Monsieur le président, messieurs les ministres, mes chers collègues, en 2022, le taux d’inflation devrait atteindre au moins 5, 5 %, un niveau que la France n’avait pas enregistré depuis 1985. Nous avions collectivement fini par oublier les conséquences d’une forte inflation. Mais elles se rappellent brutalement aux Français, qui voient grimper en flèche le coût de la vie dans tous les territoires.
Le projet de loi que nous examinons aujourd’hui a justement pour objet d’apporter une partie de la réponse des pouvoirs publics à une très forte demande sociale, parallèlement au collectif budgétaire qui est examiné par la commission des finances. Nous connaissons les attentes légitimes de nos concitoyens à cet égard.
Or, loin d’y répondre, nombre d’articles du projet de loi transmis au Sénat la semaine dernière formaient un ensemble hétéroclite, ne présentant qu’un lien ténu avec l’enjeu de préservation du pouvoir d’achat des ménages.
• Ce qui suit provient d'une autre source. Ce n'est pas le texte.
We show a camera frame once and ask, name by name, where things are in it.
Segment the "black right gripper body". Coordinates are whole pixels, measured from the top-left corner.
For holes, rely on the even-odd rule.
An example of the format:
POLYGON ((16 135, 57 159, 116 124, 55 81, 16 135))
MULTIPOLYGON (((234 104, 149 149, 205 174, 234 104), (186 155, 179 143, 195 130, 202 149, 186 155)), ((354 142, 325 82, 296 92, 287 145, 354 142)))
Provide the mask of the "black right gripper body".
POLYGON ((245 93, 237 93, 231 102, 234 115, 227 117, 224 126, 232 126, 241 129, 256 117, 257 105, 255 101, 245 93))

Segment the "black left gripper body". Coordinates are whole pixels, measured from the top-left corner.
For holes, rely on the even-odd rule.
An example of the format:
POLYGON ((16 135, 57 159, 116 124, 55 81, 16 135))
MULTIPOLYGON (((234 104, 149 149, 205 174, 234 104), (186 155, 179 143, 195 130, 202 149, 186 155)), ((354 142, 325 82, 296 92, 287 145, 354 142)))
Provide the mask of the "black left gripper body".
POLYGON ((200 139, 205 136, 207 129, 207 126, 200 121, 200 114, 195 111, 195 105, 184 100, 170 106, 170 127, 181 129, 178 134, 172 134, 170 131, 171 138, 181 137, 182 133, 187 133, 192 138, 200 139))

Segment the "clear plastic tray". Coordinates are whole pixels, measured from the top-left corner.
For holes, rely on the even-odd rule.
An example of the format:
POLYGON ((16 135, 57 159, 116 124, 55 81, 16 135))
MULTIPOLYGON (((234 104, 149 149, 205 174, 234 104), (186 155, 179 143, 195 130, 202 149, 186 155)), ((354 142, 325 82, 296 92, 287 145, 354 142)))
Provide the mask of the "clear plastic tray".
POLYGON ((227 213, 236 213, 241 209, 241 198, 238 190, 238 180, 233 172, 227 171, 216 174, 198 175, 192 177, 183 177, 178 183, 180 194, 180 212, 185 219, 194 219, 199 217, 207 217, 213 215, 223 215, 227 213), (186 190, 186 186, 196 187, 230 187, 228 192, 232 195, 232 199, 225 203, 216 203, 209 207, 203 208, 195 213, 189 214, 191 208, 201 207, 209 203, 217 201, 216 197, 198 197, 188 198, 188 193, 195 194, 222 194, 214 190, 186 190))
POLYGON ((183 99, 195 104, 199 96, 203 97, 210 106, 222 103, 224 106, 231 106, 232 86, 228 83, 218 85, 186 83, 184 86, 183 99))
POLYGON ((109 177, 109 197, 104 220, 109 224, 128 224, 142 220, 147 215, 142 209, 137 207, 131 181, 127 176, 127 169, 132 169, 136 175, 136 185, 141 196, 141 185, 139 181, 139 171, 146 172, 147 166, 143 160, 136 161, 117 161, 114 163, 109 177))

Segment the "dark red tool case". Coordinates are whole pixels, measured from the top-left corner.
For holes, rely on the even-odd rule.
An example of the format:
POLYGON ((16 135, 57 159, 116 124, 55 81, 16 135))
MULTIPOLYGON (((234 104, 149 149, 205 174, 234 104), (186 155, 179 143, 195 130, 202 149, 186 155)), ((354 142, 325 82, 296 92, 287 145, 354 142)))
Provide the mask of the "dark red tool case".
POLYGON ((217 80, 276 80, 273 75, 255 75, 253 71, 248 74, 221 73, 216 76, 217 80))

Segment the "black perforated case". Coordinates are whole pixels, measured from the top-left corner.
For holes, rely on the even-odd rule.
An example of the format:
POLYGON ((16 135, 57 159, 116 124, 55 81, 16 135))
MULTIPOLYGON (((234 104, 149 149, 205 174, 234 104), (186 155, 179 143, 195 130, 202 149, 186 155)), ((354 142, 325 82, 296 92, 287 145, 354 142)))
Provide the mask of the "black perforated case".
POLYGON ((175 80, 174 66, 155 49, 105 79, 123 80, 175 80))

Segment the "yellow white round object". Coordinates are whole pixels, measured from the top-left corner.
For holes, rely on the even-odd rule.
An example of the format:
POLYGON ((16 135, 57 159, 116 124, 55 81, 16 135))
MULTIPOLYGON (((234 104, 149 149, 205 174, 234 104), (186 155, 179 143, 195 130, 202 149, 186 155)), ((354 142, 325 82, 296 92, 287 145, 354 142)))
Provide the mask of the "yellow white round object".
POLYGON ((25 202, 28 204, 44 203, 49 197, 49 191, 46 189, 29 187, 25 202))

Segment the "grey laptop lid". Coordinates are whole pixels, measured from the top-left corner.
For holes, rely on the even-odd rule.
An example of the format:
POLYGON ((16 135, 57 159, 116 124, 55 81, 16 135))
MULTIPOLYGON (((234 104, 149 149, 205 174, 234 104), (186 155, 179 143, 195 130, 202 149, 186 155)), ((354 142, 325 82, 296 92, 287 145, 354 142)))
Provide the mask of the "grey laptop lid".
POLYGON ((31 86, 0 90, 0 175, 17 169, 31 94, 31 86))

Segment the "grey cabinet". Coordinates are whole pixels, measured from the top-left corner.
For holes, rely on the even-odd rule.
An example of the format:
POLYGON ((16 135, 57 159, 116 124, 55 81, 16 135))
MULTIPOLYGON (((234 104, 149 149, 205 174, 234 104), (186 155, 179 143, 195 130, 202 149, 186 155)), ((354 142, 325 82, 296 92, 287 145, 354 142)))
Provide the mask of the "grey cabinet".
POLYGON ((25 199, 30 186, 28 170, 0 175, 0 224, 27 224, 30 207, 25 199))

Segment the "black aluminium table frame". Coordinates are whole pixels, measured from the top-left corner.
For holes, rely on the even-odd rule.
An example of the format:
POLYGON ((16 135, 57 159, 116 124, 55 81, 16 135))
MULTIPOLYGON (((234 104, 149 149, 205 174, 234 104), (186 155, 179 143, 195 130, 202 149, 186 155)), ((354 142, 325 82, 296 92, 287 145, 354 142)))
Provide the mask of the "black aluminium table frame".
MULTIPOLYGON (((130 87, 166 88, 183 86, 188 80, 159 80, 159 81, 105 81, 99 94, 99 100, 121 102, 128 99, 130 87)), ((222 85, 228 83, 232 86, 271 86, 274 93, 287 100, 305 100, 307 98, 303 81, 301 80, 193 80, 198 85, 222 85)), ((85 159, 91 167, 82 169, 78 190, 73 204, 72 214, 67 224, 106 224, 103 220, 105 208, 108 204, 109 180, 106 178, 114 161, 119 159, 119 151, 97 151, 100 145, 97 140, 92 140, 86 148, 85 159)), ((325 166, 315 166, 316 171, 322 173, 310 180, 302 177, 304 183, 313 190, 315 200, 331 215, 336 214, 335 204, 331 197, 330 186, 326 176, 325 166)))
Notre commission a souhaité modifier le texte en partant d’un principe simple : apporter une réponse immédiate et concrète aux difficultés de nos concitoyens face à l’inflation, tout en privilégiant à cette fin la valorisation du travail.
Ainsi, nous avons revu l’article 1er pour faire en sorte que la prime que vous proposez d’instaurer, messieurs les ministres, permette aux employeurs de soutenir de manière tangible leurs salariés sans se substituer à d’autres éléments de rémunération. Nous avons rebaptisé celle-ci « prime de pouvoir d’achat ». Nous l’avons bornée dans le temps, au 31 décembre 2023, sauf pour les entreprises de moins de cinquante salariés, et, tout en permettant aux employeurs de fractionner le versement dans l’année, nous avons limité à quatre le nombre de versements.
Cette même approche nous a conduits à introduire un article 1er bis, qui prévoit une réduction de cotisations sociales patronales sur la majoration de salaire au titre des heures supplémentaires. Car, pour que les salariés qui le souhaitent puissent récolter les fruits de leur travail, il faut que leur employeur soit en mesure de les payer.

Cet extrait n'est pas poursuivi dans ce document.